*Task to carry out*
Nothing but the lines from the one with "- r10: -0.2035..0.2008" through the last line of the data should be restated, each word for word.

*Supplied material*
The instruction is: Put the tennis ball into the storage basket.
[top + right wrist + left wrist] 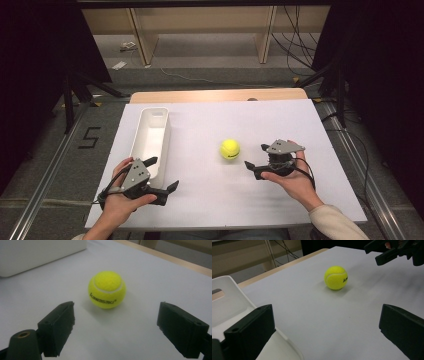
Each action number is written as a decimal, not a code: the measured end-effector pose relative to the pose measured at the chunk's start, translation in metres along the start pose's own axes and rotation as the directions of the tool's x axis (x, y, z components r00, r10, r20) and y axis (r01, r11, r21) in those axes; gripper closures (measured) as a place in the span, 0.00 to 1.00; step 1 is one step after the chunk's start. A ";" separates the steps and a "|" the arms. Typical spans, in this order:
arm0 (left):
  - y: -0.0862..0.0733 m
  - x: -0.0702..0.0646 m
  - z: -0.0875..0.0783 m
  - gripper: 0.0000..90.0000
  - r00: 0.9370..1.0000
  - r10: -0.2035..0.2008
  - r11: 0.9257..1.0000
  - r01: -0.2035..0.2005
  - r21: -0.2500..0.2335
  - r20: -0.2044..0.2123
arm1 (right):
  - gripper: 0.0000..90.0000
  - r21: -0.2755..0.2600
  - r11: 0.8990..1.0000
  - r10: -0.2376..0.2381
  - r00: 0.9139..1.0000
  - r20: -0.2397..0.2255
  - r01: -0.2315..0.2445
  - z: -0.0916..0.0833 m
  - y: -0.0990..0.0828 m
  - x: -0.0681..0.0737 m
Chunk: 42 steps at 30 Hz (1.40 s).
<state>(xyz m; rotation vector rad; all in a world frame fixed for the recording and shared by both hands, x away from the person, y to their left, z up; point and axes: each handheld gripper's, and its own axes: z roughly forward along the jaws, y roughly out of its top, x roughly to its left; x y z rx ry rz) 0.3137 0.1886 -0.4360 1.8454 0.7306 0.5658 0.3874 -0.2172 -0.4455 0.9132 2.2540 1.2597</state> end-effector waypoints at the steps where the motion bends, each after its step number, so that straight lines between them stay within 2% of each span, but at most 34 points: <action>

*Response box*
  - r10: -0.2035..0.2008
  - r11: 0.9257..1.0000
  - r01: -0.2035..0.2005
  - r21: -0.2500..0.2335
  - r20: -0.2044..0.2123
arm1 (right):
  - gripper: 0.0000..90.0000
  - r21: -0.2755..0.2600
  - r11: 0.8990..1.0000
  - r10: -0.2376..0.2381
  - r00: 0.9139..1.0000
  - r20: -0.2397..0.2255
  - r01: -0.2315..0.2445
  - z: -0.0916..0.0833 m
  - y: -0.0990..0.0828 m
  - x: -0.0681..0.0737 m
Chunk: 42 steps at 30 Hz (1.40 s).
<state>(xyz m; rotation vector rad; all in a world frame fixed for the recording and shared by both hands, x away from the person, y to their left, z up; point and axes: each handheld gripper's, and its own axes: z roughly forward along the jaws, y roughly out of its top, x roughly to its left; x y z rx ry rz) 0.3137 0.1886 -0.4360 1.8454 0.7306 0.5658 0.3874 -0.2172 -0.4455 0.9132 2.2540 1.2597</state> end-effector waypoints at the steps where the motion bends, each after its step number, so that straight lines between them stay within 2% of each span, but at most 34 points: <action>

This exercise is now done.